Motivation Techniques

Motivation is an important predictor of success. If you’re trying to lose weight, get promoted at work or get your novel published, you know the value of staying motivated. Likewise, if you’re a coach, office manager or educator, you know how difficult motivating other people can be. Here are some helpful techniques for motivation that you may want to try.

Motivating Other People

Motivating other people involves intelligent goal setting, strong leadership and learning the values and desires of the group. To motivate others:

  • Build a team-centered environment. People will often try harder to achieve goals if they feel they belong to a group than if they feel like they’re on their own. Foster this feeling by rewarding team accomplishments instead of individual accomplishments.

    Schedule parties and picnics that bring teams together and give them a chance to talk. Holding friendly, non-work-related competitions may also help team members bond with one another.

  • Maintain a positive attitude. A leader’s positive attitude can go a long way toward motivating other people. In the face of setbacks, players, students and employees must know that their leaders still have faith in them. Make sure that your people know that you believe they can do what you’re asking of them.
  • Set reachable, specific and measurable goals. Unclear, muddy goals don’t motivate people. Make sure your people know exactly what they have to do, how they should go about doing it and how their results will be measured.
  • Set deadlines. Goals without deadlines become easy to ignore and can lead to serious procrastination and half-baked attempts. Plus, if people are to be rewarded for their efforts, they need to know when they’ll be rewarded.
  • Use contingent rewards. Reward your people when they accomplish the goals you set. Whether it’s a pizza party for an athletic team, a paycheck for an employee or an “A” for a hard-working student, contingent rewards have been used as motivational techniques for centuries because they work.
  • Use valued rewards. Promising to reward people with things they don’t want won’t motivate them. Find out what your people like and what they would value, perhaps through a questionnaire.

    For instance, some students are motivated by good grades and others are motivated simply by personal attention from the teacher, just as some employees are content to work for their paychecks, while others might get excited by the prospect of face-time with the company CEO.

    If members of the same group are motivated by different things, tailor your reward structure to make sure each individual gets what she wants once the goal is accomplished.

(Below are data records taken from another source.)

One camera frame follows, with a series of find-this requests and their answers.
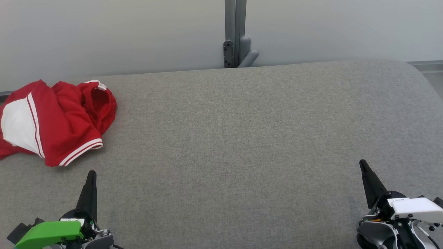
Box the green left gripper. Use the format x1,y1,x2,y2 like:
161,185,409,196
15,170,101,249

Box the grey metal post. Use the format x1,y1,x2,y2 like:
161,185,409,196
225,0,247,68

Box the red shorts with white stripe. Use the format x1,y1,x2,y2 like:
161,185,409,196
52,80,117,136

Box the red shirt with white panel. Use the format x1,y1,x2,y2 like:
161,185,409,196
0,80,103,167

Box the grey cylindrical lever handle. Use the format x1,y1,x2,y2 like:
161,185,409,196
237,36,259,68

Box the dark grey bracket plate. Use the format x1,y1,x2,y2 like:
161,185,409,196
223,40,234,68

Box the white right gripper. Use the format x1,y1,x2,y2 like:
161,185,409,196
359,159,443,226

Motivational Techniques for Yourself

You can use the motivational techniques described above to motivate yourself, as well. When you try to encourage yourself, one important missing element is a leader, whose positive attitude and ability to reward can be very motivating. Here are some techniques for motivation that may compensate for the lack of a leader:

  • Find a partner. It’s often said that misery loves company. While the pursuit of your goals certainly shouldn’t make you miserable, it may be more tolerable if you find someone with similar goals with whom to share your trials and tribulations. Your partner’s different perspective might give you ideas for ways to accomplish your goals that hadn’t occurred to you.
  • Make yourself accountable. Tell a spouse or a close friend what you’ll be doing to accomplish your goals. Ask him to check up on you and monitor your progress. You can also ask him to take charge of your reward system in some way. For instance, if your goal is to lose weight and you’d like to reward yourself with some TV time after a long workout, ask your spouse to hold on to the remote until you’re done exercising.